Chemistry course) as well as increases in student participation (in a Calculus course that revolves

around solving challenging problems in class).

FIU LAs are:

undergraduates who like math/science and have done well in the course they are LAing.

are trained in best instructional practices for teaching the course (1 credit course) and

participate in weekly planning with their assigned faculty.

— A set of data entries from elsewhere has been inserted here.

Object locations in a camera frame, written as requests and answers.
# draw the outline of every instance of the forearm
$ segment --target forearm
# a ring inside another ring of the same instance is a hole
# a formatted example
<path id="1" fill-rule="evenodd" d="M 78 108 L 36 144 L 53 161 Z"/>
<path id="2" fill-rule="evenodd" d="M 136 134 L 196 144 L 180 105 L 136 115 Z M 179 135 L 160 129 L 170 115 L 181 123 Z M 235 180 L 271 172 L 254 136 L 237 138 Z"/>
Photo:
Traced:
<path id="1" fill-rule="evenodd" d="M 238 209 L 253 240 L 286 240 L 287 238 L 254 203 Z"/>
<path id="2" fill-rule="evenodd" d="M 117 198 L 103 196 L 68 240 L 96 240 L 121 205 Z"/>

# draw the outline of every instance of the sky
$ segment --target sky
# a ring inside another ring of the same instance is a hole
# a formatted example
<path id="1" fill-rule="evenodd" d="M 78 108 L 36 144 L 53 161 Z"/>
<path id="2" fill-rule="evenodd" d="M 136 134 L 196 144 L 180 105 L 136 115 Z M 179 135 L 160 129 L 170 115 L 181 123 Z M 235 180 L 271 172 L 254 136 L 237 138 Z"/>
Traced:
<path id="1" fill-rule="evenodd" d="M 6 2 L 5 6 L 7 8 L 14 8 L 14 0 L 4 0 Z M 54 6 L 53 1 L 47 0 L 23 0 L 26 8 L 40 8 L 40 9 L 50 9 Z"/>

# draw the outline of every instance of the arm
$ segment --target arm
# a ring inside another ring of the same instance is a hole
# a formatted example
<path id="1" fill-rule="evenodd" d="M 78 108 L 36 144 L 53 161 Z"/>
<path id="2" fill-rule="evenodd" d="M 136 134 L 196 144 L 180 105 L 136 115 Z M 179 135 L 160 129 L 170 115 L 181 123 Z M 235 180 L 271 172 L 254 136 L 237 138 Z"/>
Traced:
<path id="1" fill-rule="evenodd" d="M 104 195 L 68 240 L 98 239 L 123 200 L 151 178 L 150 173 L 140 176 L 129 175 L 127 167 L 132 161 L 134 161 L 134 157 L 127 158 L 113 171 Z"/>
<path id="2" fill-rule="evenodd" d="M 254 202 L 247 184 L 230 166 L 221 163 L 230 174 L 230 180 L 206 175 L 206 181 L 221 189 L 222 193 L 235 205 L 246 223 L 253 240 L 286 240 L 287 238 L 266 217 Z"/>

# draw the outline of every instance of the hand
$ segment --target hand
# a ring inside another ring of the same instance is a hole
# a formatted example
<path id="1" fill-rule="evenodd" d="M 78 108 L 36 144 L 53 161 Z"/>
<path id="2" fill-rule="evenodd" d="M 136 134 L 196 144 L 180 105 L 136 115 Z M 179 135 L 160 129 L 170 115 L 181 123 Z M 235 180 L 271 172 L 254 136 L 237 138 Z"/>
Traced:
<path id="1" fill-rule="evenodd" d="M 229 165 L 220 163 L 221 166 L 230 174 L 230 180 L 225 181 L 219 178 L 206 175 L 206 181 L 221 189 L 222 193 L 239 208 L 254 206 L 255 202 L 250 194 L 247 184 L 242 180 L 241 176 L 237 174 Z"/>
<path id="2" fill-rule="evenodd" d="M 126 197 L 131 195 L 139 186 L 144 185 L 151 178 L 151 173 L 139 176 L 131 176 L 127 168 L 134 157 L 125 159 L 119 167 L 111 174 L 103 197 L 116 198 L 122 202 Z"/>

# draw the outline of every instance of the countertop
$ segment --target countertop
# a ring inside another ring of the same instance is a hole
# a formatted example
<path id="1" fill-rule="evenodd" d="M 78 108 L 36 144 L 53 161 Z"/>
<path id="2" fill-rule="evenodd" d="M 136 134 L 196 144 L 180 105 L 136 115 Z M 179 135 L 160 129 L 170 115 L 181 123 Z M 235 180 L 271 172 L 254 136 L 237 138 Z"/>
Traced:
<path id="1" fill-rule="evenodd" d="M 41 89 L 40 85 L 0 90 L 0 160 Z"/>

best at facilitating problem solving, mathematical and scientific thinking, and addressing

common mistakes.

a vital element of the high touch Mastery Model because of FIU’s largely Hispanic student

population. Research indicates that Latinos prefer asking friends or family, instead of faculty,

for advice. In this role, LAs learn to see themselves not only as essential to the learning of

content and an irreplaceable feedback tool for course transformation, but also to students’

college survival skills.

paid to work 8-12 hours weekly, thereby providing them with relevant employment

experience that enhances their post-graduate job prospects

4. Online Offerings – As universities increase the number of courses taught online, they need to

ensure that students succeed in those courses. As with the face-to-face College Algebra,

restructuring the online math courses using the Mastery Model requires similar course and

instructional redesign components are used including High Touch elements. Online success for

College Algebra required:

modularization of coursework with weekly formative assessments

faculty presence and engagement

assignments designed to actively engage students with each other, Learning Assistants, and

faculty

An essential component to the online course redesign is the Mastery Math Virtual Lab (MMVL).

This virtual environment allows off-campus students to make connections to other students and

the faculty using Adobe Connect. The MMVL is used to:

provide on-demand Learning Assistant help

create impromptu discussion pods and breakout rooms for group work

schedule required virtual group problem solving sessions

present interactive learning tools to students and assign tasks using those tools

D. Team Selection and Structure.

The Mastery Program Director, department chairs, and course coordinators identify the

instructors on the course transformation teams.

Each team includes the course coordinator.

Faculty on the team commit to teaching the course and working on the team for at least 2 years.

Faculty team members receive a small stipend in the summer for participating in course redesign

workshops.

By Fall 2016, 40 sections of lower division critical STEM courses across instructional platforms

will be taught using the Mastery Model of Instructional.